RAID 1 exactly mirrors disks, so if a disk fails, a replacement is immediately available with performance equivalent to that before the failure. With RAID 5 each I/O for data on the failed array member must be reconstructed from data on the remaining active drives until the replacement disk is rebuilt, so there is a temporary performance degradation. If the Cloudberry coordinator and segments are mirrored, you can switch any affected Cloudberry instances to their mirrors during the rebuild to maintain acceptable performance.

A RAID disk array can still be a single point of failure, for example, if the entire RAID volume fails. At the hardware level, you can protect against a disk array failure by mirroring the array, using either host operating system mirroring or RAID controller mirroring, if supported.

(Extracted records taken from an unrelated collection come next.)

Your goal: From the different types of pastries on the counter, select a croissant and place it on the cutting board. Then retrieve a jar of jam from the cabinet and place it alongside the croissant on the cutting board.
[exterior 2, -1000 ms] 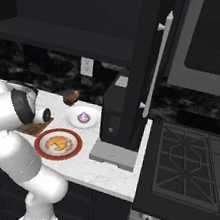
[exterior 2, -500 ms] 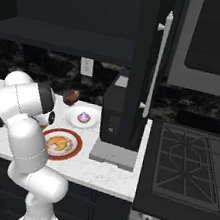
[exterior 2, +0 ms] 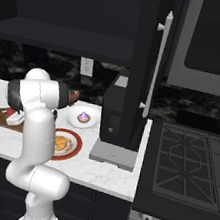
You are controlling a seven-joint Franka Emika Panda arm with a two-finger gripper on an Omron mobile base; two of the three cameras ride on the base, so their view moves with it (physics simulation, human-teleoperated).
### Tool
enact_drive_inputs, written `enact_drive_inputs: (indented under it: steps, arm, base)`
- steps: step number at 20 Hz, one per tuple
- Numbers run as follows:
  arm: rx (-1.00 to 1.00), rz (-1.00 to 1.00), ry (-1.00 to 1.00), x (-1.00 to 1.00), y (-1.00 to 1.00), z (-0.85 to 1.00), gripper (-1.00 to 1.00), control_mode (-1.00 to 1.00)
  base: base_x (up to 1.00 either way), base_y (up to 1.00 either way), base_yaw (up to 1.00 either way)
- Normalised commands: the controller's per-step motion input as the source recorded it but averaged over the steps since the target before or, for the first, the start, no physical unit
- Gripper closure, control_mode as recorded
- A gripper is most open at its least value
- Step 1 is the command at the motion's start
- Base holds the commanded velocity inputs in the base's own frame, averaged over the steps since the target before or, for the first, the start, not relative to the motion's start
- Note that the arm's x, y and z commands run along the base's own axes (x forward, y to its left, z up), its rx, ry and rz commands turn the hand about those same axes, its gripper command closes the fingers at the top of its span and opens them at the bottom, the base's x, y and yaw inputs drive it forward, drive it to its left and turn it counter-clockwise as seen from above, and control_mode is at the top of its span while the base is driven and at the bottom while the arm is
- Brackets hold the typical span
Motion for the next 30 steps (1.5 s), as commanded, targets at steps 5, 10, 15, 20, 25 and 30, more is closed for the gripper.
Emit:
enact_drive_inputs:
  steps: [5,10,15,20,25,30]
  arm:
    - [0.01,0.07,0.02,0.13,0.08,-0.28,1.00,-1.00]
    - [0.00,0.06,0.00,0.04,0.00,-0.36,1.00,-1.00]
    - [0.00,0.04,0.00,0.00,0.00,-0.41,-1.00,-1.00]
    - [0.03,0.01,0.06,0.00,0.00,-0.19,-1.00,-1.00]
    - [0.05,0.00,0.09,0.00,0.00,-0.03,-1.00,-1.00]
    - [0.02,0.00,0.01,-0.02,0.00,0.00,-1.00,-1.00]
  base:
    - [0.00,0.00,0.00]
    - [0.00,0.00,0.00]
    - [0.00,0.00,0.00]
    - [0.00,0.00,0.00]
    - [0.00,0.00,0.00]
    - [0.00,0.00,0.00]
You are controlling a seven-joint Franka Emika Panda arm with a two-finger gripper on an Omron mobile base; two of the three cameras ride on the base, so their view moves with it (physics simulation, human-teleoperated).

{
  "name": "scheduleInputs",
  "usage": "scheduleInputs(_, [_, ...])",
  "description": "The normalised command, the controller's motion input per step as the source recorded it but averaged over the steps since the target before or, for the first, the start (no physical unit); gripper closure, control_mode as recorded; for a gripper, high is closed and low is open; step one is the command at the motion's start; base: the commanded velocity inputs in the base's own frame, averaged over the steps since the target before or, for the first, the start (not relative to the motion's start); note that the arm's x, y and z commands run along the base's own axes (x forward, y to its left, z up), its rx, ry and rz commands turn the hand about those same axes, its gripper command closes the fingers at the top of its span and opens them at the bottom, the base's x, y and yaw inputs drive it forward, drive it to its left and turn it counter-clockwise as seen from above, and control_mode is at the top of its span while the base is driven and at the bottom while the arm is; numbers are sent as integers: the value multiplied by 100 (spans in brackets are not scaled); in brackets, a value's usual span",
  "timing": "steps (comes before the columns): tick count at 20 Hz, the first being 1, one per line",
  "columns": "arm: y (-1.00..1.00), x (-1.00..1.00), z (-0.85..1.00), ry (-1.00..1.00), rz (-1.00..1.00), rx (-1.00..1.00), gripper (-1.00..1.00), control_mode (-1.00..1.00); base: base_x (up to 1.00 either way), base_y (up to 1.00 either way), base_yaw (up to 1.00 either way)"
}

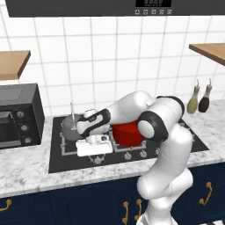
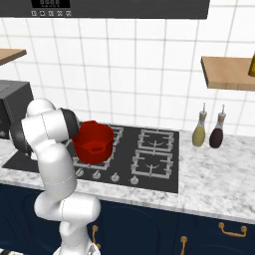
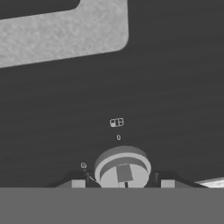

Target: Pick the kettle from the counter and place it on a stove burner. Then turn the burner on.

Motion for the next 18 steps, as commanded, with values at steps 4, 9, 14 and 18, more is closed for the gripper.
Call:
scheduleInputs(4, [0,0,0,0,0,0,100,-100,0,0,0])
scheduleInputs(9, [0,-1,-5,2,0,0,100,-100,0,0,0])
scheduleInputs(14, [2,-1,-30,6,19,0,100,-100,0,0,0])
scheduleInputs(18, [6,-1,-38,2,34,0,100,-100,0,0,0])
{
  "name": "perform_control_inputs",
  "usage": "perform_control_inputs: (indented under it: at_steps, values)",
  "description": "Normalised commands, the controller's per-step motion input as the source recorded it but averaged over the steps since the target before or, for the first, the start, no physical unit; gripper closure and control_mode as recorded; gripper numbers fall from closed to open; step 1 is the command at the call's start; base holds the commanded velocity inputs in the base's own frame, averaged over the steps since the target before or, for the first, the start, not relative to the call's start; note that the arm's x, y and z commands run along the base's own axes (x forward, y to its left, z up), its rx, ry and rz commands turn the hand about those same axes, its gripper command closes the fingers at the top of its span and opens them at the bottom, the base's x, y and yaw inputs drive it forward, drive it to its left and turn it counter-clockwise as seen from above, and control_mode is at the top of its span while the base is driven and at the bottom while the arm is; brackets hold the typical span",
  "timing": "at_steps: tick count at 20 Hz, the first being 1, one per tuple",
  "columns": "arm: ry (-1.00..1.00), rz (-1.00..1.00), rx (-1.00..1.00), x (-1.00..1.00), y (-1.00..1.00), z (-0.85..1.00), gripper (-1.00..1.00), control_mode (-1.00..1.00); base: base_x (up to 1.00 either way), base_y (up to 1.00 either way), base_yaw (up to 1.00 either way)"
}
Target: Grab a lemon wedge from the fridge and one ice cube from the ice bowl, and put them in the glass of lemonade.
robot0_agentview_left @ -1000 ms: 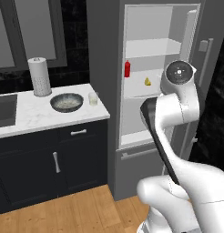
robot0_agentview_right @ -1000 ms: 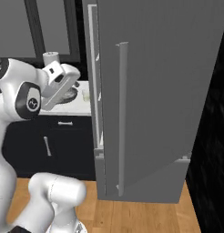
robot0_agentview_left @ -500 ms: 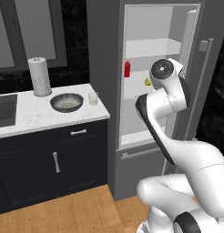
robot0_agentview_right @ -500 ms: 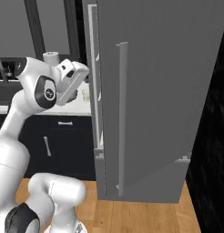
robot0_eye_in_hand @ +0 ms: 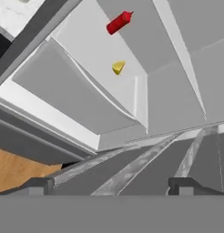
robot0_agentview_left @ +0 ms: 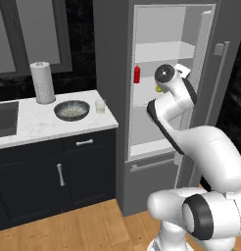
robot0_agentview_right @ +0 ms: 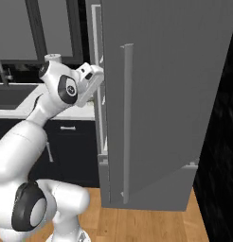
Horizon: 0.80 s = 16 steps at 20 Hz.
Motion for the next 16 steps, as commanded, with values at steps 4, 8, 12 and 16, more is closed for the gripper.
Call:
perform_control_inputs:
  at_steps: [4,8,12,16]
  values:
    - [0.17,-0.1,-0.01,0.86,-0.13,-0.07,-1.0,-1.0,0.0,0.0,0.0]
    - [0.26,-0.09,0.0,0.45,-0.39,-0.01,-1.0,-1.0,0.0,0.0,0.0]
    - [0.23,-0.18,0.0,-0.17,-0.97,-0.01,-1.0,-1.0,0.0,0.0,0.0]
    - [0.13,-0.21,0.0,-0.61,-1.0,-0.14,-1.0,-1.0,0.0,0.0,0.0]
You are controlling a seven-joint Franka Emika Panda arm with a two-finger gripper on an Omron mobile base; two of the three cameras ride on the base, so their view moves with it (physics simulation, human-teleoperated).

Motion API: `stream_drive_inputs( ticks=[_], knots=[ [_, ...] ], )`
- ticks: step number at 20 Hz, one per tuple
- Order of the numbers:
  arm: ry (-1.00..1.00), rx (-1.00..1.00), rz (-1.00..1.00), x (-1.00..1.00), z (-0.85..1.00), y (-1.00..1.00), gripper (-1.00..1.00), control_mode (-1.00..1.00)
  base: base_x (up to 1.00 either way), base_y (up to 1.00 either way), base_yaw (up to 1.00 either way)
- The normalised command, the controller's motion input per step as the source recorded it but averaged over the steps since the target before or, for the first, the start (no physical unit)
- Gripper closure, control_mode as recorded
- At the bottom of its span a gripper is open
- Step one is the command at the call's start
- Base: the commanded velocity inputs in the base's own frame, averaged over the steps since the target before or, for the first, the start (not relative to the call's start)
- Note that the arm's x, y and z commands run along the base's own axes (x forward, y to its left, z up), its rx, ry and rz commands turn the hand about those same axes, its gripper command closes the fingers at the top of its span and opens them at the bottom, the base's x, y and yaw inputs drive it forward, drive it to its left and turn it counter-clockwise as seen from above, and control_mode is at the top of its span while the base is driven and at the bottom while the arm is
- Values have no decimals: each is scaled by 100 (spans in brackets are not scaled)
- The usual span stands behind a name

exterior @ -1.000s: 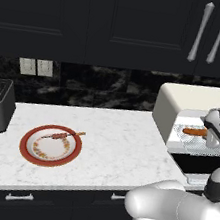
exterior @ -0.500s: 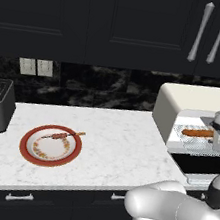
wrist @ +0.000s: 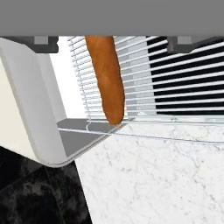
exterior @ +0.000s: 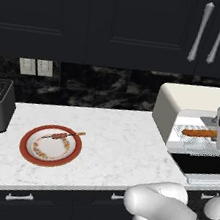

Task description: Pick up the kebab skewer and baguette bread, and place them inside the toaster oven. Close the toaster oven door and start by setting the timer.

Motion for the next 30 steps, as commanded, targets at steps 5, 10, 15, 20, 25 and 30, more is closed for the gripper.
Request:
stream_drive_inputs(
  ticks=[5, 10, 15, 20, 25, 30],
  knots=[
    [0, -13, 0, -73, 0, 100, -100, -100, 0, 0, 0],
    [0, -16, 0, -43, 4, 100, -100, -100, 0, 0, 0],
    [0, -11, 0, -6, 4, 100, -100, -100, 0, 0, 0],
    [2, -4, 3, 2, 6, 100, -100, -100, 0, 0, 0],
    [6, -1, 6, 15, 6, 100, -100, -100, 0, 0, 0],
    [2, 0, 10, 6, 1, 100, -100, -100, 0, 0, 0]
  ],
)
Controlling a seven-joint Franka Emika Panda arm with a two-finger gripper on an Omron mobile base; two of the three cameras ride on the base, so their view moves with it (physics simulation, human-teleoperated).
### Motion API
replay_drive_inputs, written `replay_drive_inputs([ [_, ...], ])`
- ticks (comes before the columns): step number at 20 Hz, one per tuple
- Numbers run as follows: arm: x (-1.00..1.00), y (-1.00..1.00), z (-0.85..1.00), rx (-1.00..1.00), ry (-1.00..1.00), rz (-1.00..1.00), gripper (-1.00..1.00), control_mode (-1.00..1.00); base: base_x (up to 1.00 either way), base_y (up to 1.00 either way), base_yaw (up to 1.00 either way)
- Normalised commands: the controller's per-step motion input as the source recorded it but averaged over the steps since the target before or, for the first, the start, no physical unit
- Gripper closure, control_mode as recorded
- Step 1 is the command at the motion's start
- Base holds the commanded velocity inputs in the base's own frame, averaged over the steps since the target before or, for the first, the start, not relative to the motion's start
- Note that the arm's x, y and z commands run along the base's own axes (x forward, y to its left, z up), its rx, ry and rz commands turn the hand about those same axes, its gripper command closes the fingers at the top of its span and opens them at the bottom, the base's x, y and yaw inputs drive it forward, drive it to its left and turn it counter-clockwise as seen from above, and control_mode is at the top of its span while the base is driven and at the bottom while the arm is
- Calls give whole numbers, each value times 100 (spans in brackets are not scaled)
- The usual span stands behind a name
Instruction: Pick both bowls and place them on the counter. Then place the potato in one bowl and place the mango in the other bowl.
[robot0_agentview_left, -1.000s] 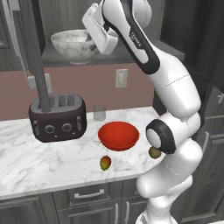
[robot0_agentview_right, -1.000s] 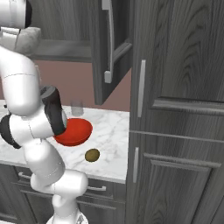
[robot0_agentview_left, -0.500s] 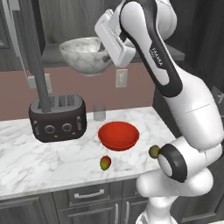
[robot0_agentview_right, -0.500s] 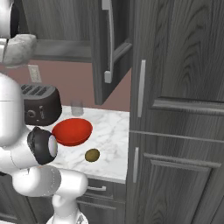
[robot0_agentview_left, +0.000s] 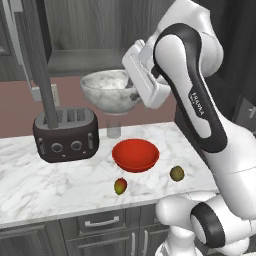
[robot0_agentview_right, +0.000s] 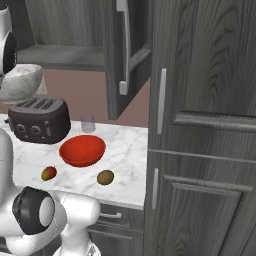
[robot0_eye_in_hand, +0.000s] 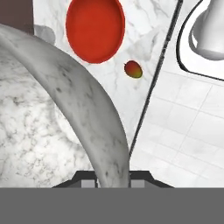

It is important to regularly monitor available disk space on each segment host. Query the gp_disk_free external table in the gptoolkit schema to view disk space available on the segments. This view runs the Linux df command. Be sure to check that there is sufficient disk space before performing operations that consume large amounts of disk, such as copying a large table.

Best practices

Use a hardware RAID storage solution with 8 to 24 disks.
Use RAID 1, 5, or 6 so that the disk array can tolerate a failed disk.
Configure a hot spare in the disk array to allow rebuild to begin automatically when disk failure is detected.
Protect against failure of the entire disk array and degradation during rebuilds by mirroring the RAID volume.
Monitor disk utilization regularly and add additional space when needed.
Monitor segment skew to ensure that data is distributed evenly and storage is consumed evenly at all segments.

Coordinator mirroring

The Apache Cloudberry coordinator instance is clients' single point of access to the system. The coordinator instance stores the global system catalog, the set of system tables that store metadata about the database instance, but no user data. If an unmirrored coordinator instance fails or becomes inaccessible, the Cloudberry instance is effectively off-line, because the entry point to the system has been lost. For this reason, a standby coordinator must be ready to take over if the primary coordinator fails.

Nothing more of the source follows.